◆ Your objective
Output each entry verbatim.

◆ Exercise inputs
--- --- ---
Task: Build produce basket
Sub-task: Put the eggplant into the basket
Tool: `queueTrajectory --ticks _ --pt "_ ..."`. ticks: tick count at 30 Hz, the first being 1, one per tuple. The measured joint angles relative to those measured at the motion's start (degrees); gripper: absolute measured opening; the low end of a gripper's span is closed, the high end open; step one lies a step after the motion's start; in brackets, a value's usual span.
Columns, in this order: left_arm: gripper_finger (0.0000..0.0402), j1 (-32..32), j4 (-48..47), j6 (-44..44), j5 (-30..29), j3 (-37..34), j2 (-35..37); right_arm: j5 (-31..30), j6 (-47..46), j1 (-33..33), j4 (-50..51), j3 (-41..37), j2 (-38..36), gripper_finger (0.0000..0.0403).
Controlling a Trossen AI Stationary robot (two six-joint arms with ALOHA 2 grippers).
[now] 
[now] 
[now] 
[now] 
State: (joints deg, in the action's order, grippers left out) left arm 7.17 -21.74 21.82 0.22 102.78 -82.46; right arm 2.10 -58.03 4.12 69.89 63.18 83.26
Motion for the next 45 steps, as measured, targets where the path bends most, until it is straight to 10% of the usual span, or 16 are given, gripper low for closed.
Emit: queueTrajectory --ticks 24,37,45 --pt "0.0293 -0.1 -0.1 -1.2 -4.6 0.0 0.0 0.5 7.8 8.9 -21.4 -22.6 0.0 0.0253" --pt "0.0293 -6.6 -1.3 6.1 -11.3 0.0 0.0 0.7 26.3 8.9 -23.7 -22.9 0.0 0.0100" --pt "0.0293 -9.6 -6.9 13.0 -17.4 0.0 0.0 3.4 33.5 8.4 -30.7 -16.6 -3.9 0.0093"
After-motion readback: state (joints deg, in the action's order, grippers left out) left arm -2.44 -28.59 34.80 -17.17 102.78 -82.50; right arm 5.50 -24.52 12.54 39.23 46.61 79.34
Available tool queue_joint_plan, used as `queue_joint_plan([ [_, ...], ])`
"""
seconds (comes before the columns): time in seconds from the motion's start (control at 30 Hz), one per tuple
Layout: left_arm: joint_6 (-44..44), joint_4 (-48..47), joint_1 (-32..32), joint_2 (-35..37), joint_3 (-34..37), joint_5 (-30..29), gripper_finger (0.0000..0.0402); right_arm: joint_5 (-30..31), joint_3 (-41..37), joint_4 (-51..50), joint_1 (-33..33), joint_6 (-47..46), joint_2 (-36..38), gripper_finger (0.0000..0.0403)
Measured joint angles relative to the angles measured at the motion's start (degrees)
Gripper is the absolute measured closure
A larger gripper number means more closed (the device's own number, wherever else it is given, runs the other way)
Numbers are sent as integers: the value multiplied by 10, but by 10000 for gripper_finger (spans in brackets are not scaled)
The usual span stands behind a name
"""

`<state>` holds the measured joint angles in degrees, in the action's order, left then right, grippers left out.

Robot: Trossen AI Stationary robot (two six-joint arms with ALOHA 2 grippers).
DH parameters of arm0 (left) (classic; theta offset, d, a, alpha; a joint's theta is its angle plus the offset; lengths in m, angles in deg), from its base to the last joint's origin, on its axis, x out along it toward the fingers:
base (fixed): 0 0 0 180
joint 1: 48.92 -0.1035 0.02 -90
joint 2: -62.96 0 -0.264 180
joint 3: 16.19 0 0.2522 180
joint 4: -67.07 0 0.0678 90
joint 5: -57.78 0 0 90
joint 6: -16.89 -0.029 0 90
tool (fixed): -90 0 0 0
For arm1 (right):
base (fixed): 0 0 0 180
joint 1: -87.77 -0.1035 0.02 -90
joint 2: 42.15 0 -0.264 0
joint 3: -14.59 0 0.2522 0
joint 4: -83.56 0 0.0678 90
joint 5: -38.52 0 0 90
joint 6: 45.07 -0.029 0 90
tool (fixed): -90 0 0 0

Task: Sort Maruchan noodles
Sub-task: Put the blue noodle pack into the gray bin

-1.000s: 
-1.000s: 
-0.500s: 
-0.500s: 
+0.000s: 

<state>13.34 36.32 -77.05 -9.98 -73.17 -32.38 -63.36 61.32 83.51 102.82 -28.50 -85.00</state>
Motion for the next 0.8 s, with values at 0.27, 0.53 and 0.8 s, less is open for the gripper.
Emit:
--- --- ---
◆ Written answer
Task: Build produce basket
Sub-task: Put the eggplant into the basket
Tool: `queueTrajectory --ticks _ --pt "_ ..."`. ticks: tick count at 30 Hz, the first being 1, one per tuple. The measured joint angles relative to those measured at the motion's start (degrees); gripper: absolute measured opening; the low end of a gripper's span is closed, the high end open; step one lies a step after the motion's start; in brackets, a value's usual span.
Columns, in this order: left_arm: gripper_finger (0.0000..0.0402), j1 (-32..32), j4 (-48..47), j6 (-44..44), j5 (-30..29), j3 (-37..34), j2 (-35..37); right_arm: j5 (-31..30), j6 (-47..46), j1 (-33..33), j4 (-50..51), j3 (-41..37), j2 (-38..36), gripper_finger (0.0000..0.0403).
Controlling a Trossen AI Stationary robot (two six-joint arms with ALOHA 2 grippers).
[now] 
[now] 
[now] 
[now] 
State: (joints deg, in the action's order, grippers left out) left arm 7.17 -21.74 21.82 0.22 102.78 -82.46; right arm 2.10 -58.03 4.12 69.89 63.18 83.26
Motion for the next 45 steps, as measured, targets where the path bends most, until it is straight to 10% of the usual span, or 16 are given, gripper low for closed.
Emit: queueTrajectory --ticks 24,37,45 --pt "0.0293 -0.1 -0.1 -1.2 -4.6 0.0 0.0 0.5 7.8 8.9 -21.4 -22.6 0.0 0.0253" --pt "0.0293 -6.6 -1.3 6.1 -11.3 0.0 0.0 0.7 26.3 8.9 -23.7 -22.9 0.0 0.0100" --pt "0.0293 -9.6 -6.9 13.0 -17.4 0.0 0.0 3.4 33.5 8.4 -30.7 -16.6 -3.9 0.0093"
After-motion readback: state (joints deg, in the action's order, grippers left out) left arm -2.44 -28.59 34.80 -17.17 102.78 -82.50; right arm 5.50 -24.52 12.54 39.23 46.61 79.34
Available tool queue_joint_plan, used as `queue_joint_plan([ [_, ...], ])`
"""
seconds (comes before the columns): time in seconds from the motion's start (control at 30 Hz), one per tuple
Layout: left_arm: joint_6 (-44..44), joint_4 (-48..47), joint_1 (-32..32), joint_2 (-35..37), joint_3 (-34..37), joint_5 (-30..29), gripper_finger (0.0000..0.0402); right_arm: joint_5 (-30..31), joint_3 (-41..37), joint_4 (-51..50), joint_1 (-33..33), joint_6 (-47..46), joint_2 (-36..38), gripper_finger (0.0000..0.0403)
Measured joint angles relative to the angles measured at the motion's start (degrees)
Gripper is the absolute measured closure
A larger gripper number means more closed (the device's own number, wherever else it is given, runs the other way)
Numbers are sent as integers: the value multiplied by 10, but by 10000 for gripper_finger (spans in brackets are not scaled)
The usual span stands behind a name
"""

`<state>` holds the measured joint angles in degrees, in the action's order, left then right, grippers left out.

Robot: Trossen AI Stationary robot (two six-joint arms with ALOHA 2 grippers).
DH parameters of arm0 (left) (classic; theta offset, d, a, alpha; a joint's theta is its angle plus the offset; lengths in m, angles in deg), from its base to the last joint's origin, on its axis, x out along it toward the fingers:
base (fixed): 0 0 0 180
joint 1: 48.92 -0.1035 0.02 -90
joint 2: -62.96 0 -0.264 180
joint 3: 16.19 0 0.2522 180
joint 4: -67.07 0 0.0678 90
joint 5: -57.78 0 0 90
joint 6: -16.89 -0.029 0 90
tool (fixed): -90 0 0 0
For arm1 (right):
base (fixed): 0 0 0 180
joint 1: -87.77 -0.1035 0.02 -90
joint 2: 42.15 0 -0.264 0
joint 3: -14.59 0 0.2522 0
joint 4: -83.56 0 0.0678 90
joint 5: -38.52 0 0 90
joint 6: 45.07 -0.029 0 90
tool (fixed): -90 0 0 0

Task: Sort Maruchan noodles
Sub-task: Put the blue noodle pack into the gray bin

-1.000s: 
-1.000s: 
-0.500s: 
-0.500s: 
+0.000s: 

<state>13.34 36.32 -77.05 -9.98 -73.17 -32.38 -63.36 61.32 83.51 102.82 -28.50 -85.00</state>
Motion for the next 0.8 s, with values at 0.27, 0.53 and 0.8 s, less is open for the gripper.
Emit:

This exercise is now done.